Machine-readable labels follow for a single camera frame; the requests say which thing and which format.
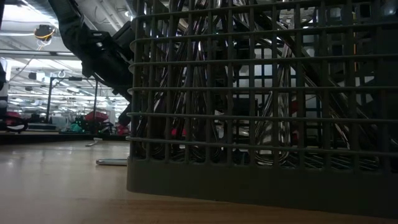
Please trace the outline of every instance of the wooden table surface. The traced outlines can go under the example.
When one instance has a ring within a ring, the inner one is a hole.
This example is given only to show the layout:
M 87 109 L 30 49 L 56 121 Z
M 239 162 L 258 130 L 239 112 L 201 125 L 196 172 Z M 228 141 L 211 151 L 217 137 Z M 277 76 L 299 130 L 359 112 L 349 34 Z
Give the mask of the wooden table surface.
M 128 142 L 0 146 L 0 223 L 397 223 L 372 217 L 131 193 Z

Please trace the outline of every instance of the crate base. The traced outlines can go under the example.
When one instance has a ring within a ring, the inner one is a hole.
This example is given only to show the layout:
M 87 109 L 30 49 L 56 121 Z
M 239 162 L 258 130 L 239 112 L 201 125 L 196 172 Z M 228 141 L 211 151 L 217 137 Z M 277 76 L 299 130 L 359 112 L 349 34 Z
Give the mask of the crate base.
M 398 218 L 397 176 L 131 159 L 127 169 L 132 192 Z

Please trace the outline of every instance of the ceiling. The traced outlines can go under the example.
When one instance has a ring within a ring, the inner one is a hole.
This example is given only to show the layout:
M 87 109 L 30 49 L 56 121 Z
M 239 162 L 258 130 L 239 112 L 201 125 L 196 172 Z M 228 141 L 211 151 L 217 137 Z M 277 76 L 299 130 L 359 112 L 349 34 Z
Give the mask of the ceiling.
M 77 3 L 90 28 L 107 31 L 113 35 L 125 22 L 130 21 L 127 1 L 77 0 Z M 0 55 L 5 57 L 9 68 L 9 111 L 20 113 L 35 111 L 44 115 L 47 109 L 50 77 L 85 77 L 81 74 L 81 62 L 72 54 L 68 54 L 68 57 L 33 57 L 31 52 L 28 54 L 21 52 L 21 50 L 40 49 L 44 54 L 45 52 L 64 53 L 69 50 L 62 43 L 59 34 L 55 34 L 48 45 L 38 41 L 33 36 L 34 29 L 41 24 L 57 27 L 57 20 L 41 9 L 35 8 L 34 4 L 26 4 L 32 1 L 17 2 L 20 4 L 6 5 L 0 30 L 0 49 L 3 53 Z M 37 78 L 30 79 L 30 73 L 36 73 Z M 67 79 L 55 79 L 53 85 L 55 88 L 52 90 L 51 113 L 87 113 L 92 110 L 96 86 L 94 80 L 73 82 Z M 112 89 L 98 84 L 99 110 L 115 110 L 118 116 L 127 105 L 128 102 L 123 97 L 112 94 Z

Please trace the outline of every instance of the robotic arm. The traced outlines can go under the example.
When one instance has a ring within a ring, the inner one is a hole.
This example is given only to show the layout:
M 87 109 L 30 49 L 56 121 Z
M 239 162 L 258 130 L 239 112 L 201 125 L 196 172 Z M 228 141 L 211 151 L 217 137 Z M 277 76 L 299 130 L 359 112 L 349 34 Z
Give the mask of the robotic arm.
M 100 83 L 113 88 L 114 94 L 120 94 L 131 102 L 127 89 L 131 87 L 132 73 L 129 66 L 134 58 L 129 44 L 134 33 L 127 22 L 113 37 L 108 32 L 91 30 L 84 23 L 75 0 L 49 0 L 57 15 L 59 29 L 66 48 L 81 61 L 83 75 L 93 76 Z M 119 117 L 119 123 L 126 126 L 130 118 L 126 113 L 130 105 Z

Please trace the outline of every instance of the grid wall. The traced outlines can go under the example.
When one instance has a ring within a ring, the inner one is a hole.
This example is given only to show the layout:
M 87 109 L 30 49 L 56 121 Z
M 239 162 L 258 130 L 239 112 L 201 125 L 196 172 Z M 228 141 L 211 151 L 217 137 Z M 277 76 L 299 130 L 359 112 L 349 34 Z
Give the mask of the grid wall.
M 397 172 L 383 1 L 159 4 L 132 22 L 131 159 Z

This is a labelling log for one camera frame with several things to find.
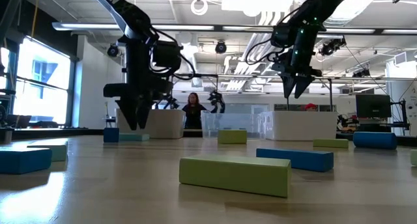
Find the small robot arm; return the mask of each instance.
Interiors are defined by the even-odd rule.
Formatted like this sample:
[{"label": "small robot arm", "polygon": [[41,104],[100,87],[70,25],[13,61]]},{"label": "small robot arm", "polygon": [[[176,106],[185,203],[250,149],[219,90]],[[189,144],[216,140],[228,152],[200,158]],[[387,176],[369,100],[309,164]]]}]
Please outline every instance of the small robot arm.
[{"label": "small robot arm", "polygon": [[326,31],[323,22],[343,1],[307,0],[292,12],[294,16],[288,22],[279,22],[274,26],[270,42],[273,46],[281,48],[277,53],[290,48],[275,57],[272,65],[273,70],[280,72],[284,97],[288,98],[295,87],[295,98],[299,98],[314,80],[314,76],[322,76],[320,70],[315,70],[309,65],[311,56],[314,55],[315,40],[319,31]]},{"label": "small robot arm", "polygon": [[[129,127],[132,130],[137,125],[144,128],[152,105],[173,87],[168,79],[180,68],[184,58],[180,54],[182,47],[174,38],[155,29],[151,19],[135,5],[125,0],[97,1],[110,12],[124,33],[118,44],[126,46],[126,83],[107,84],[104,96],[120,97],[116,102]],[[172,42],[159,40],[158,33]],[[155,70],[152,64],[164,68]]]},{"label": "small robot arm", "polygon": [[226,110],[226,104],[223,101],[223,95],[218,93],[217,91],[212,91],[210,93],[210,97],[208,98],[211,105],[214,106],[214,109],[211,111],[211,113],[217,113],[218,112],[218,104],[220,104],[220,113],[224,113]]}]

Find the computer monitor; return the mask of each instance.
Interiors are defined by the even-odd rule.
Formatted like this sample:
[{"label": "computer monitor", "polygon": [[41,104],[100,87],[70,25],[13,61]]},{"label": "computer monitor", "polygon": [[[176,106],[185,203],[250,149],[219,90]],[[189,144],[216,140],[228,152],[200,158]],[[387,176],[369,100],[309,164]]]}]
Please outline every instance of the computer monitor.
[{"label": "computer monitor", "polygon": [[357,94],[356,114],[360,118],[392,117],[391,98],[384,94]]}]

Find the clear plastic bin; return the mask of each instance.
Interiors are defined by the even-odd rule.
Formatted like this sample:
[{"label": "clear plastic bin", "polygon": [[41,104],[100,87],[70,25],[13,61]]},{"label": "clear plastic bin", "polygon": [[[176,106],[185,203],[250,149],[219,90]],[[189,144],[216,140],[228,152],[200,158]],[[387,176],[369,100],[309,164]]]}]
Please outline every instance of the clear plastic bin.
[{"label": "clear plastic bin", "polygon": [[264,117],[260,114],[201,112],[204,139],[215,139],[218,130],[246,130],[248,139],[264,139]]}]

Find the table surface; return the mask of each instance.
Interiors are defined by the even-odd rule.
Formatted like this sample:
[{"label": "table surface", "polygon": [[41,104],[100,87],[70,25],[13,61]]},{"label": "table surface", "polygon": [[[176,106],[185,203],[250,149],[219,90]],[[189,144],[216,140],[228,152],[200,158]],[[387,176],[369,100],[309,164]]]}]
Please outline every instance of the table surface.
[{"label": "table surface", "polygon": [[0,223],[417,223],[417,167],[407,147],[323,148],[334,152],[334,170],[293,169],[288,199],[179,184],[183,156],[255,156],[258,147],[317,150],[312,142],[103,145],[100,136],[72,137],[67,162],[0,175]]}]

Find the green block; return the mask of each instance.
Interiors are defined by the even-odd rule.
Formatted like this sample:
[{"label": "green block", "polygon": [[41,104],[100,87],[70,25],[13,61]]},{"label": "green block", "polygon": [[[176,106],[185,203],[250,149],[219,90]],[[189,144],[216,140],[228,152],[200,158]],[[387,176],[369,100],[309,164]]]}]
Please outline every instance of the green block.
[{"label": "green block", "polygon": [[291,161],[221,155],[197,155],[180,160],[182,184],[288,197]]},{"label": "green block", "polygon": [[246,144],[248,133],[246,130],[219,130],[218,143]]},{"label": "green block", "polygon": [[52,151],[51,161],[66,161],[66,145],[28,145],[27,148],[49,148]]},{"label": "green block", "polygon": [[136,133],[121,133],[119,135],[119,141],[148,141],[149,134],[136,134]]},{"label": "green block", "polygon": [[313,147],[349,148],[347,139],[314,139]]},{"label": "green block", "polygon": [[411,150],[411,164],[417,166],[417,150]]}]

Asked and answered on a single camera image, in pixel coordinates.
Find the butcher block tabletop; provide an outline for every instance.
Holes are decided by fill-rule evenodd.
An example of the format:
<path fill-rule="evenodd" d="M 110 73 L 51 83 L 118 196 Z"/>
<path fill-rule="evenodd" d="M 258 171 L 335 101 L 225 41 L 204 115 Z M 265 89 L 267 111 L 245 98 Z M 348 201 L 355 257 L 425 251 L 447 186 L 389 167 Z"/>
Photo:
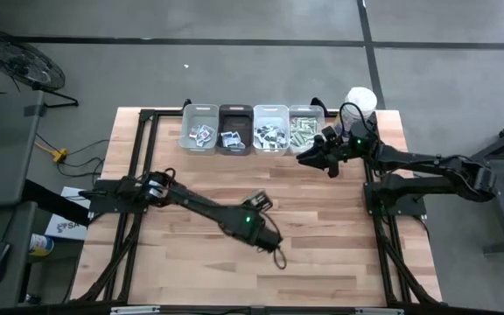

**Your goal**. Each line with the string "evenodd" counts once; report how many such lines the material has, as a bare number.

**Exercise response**. 3